- **What you have to do**
Write the material out again, line by line, exactly as it is.

- **Given material**
*** Block opens ***
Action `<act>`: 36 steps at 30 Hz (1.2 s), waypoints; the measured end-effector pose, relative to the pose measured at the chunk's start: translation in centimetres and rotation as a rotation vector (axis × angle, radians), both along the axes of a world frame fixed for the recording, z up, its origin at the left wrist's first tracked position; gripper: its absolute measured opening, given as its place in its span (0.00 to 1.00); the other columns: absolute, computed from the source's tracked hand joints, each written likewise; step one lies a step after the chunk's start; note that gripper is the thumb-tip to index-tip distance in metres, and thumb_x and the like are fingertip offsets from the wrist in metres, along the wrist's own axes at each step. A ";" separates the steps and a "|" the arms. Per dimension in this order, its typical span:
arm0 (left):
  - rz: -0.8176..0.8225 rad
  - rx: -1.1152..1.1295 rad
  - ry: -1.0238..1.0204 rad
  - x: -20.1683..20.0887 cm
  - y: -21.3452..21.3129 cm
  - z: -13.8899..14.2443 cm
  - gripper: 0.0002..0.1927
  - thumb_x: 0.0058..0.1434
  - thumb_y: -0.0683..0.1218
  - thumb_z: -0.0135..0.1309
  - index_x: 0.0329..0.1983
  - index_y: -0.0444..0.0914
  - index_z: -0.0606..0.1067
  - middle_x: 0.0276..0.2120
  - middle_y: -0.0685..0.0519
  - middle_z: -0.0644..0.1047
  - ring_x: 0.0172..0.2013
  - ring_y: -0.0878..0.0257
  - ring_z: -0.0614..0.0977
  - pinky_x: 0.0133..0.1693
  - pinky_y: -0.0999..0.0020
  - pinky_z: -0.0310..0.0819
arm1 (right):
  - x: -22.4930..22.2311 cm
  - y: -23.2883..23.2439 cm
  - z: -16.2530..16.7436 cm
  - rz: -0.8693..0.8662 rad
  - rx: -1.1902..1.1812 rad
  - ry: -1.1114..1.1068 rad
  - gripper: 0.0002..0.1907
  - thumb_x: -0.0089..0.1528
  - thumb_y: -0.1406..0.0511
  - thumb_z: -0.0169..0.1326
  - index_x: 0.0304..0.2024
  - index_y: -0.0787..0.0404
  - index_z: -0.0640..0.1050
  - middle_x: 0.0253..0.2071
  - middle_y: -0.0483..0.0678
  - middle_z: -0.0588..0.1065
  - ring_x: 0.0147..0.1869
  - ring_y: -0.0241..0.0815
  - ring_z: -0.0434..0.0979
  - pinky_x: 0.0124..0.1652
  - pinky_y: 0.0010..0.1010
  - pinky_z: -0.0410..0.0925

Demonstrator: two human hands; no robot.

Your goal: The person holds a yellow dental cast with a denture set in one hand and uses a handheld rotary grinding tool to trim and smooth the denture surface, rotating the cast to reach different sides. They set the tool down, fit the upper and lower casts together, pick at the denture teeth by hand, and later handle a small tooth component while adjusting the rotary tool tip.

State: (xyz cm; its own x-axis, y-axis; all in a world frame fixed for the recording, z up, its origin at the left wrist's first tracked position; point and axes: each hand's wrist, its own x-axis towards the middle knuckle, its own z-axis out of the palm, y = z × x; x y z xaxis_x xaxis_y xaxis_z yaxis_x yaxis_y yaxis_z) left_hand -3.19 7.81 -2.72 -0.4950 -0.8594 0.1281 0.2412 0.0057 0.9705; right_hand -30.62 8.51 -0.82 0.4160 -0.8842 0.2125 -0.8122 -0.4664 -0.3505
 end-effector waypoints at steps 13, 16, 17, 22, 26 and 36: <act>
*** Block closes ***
- **Written solution**
Action `<act>`: 36 steps at 30 Hz (1.2 s), waypoints; the measured end-effector pose, relative to the pose measured at the chunk's start: translation in centimetres and rotation as a rotation vector (axis × angle, radians), both along the axes of a world frame fixed for the recording, z up, its origin at the left wrist's first tracked position; gripper: its absolute measured opening, given as its place in its span (0.00 to 1.00); the other columns: absolute, computed from the source's tracked hand joints, each written likewise; step one lies a step after the chunk's start; note that gripper is the thumb-tip to index-tip distance in metres, and thumb_x and the like are fingertip offsets from the wrist in metres, along the wrist's own axes at each step. A ";" separates the steps and a "|" the arms. Per dimension in this order, its typical span:
arm0 (left):
  - rz: -0.8176..0.8225 rad
  - rx: -1.1152..1.1295 rad
  - ry: -1.0238..1.0204 rad
  - x: -20.1683..20.0887 cm
  - y: -21.3452..21.3129 cm
  - z: -13.8899..14.2443 cm
  - gripper: 0.0002..0.1927
  - thumb_x: 0.0058..0.1434
  - thumb_y: -0.0683..0.1218
  - thumb_z: -0.0135..0.1309
  - index_x: 0.0329..0.1983
  - index_y: -0.0444..0.0914
  - index_z: -0.0606..0.1067
  - middle_x: 0.0276..0.2120
  - middle_y: -0.0685..0.0519
  - middle_z: -0.0644..0.1047
  - ring_x: 0.0172..0.2013
  - ring_y: -0.0878..0.0257
  - ring_z: -0.0614..0.0977
  - pinky_x: 0.0133..0.1693
  - pinky_y: -0.0999..0.0020
  - pinky_z: -0.0310..0.0819
arm1 (right):
  - x: -22.4930..22.2311 cm
  - y: -23.2883..23.2439 cm
  - z: -16.2530..16.7436 cm
  - rz: -0.8693..0.8662 rad
  - rx: -1.1902..1.1812 rad
  - ry: -1.1114..1.1068 rad
  - gripper: 0.0002..0.1907
  - thumb_x: -0.0089..0.1528
  - thumb_y: -0.1406..0.0511
  - thumb_z: -0.0169..0.1326
  - index_x: 0.0304..0.2024
  - index_y: -0.0787..0.0404
  - index_z: -0.0640..0.1050
  - middle_x: 0.0253..0.2071
  - middle_y: -0.0483..0.0678
  - middle_z: -0.0588..0.1065
  - ring_x: 0.0147..0.1869
  - ring_y: -0.0241..0.0815
  - ring_z: -0.0434..0.0979
  - pinky_x: 0.0124..0.1652
  - pinky_y: 0.0010..0.1010
  - pinky_z: -0.0410..0.0925

Demonstrator: two human hands; no robot.

Your goal: The person holds a yellow dental cast with a denture set in one hand and uses a handheld rotary grinding tool to trim and smooth the denture surface, rotating the cast to reach different sides. They set the tool down, fit the upper and lower casts together, pick at the denture teeth by hand, and later handle a small tooth component while adjusting the rotary tool tip.

State: (xyz cm; its own x-axis, y-axis; all in a world frame fixed for the recording, z up, its origin at the left wrist's first tracked position; point and axes: each hand's wrist, its own x-axis towards the middle knuckle, its own z-axis out of the palm, y = z × x; x y z xaxis_x xaxis_y xaxis_z yaxis_x yaxis_y yaxis_z) left_hand -3.19 7.81 -2.72 -0.4950 -0.8594 0.1281 0.2412 0.0057 0.9705; right_hand -30.62 8.51 -0.82 0.4160 -0.8842 0.2125 -0.8122 -0.4664 -0.3505
 end-effector waypoints at steps 13, 16, 17, 22, 26 and 36: <act>

Now the output is complete.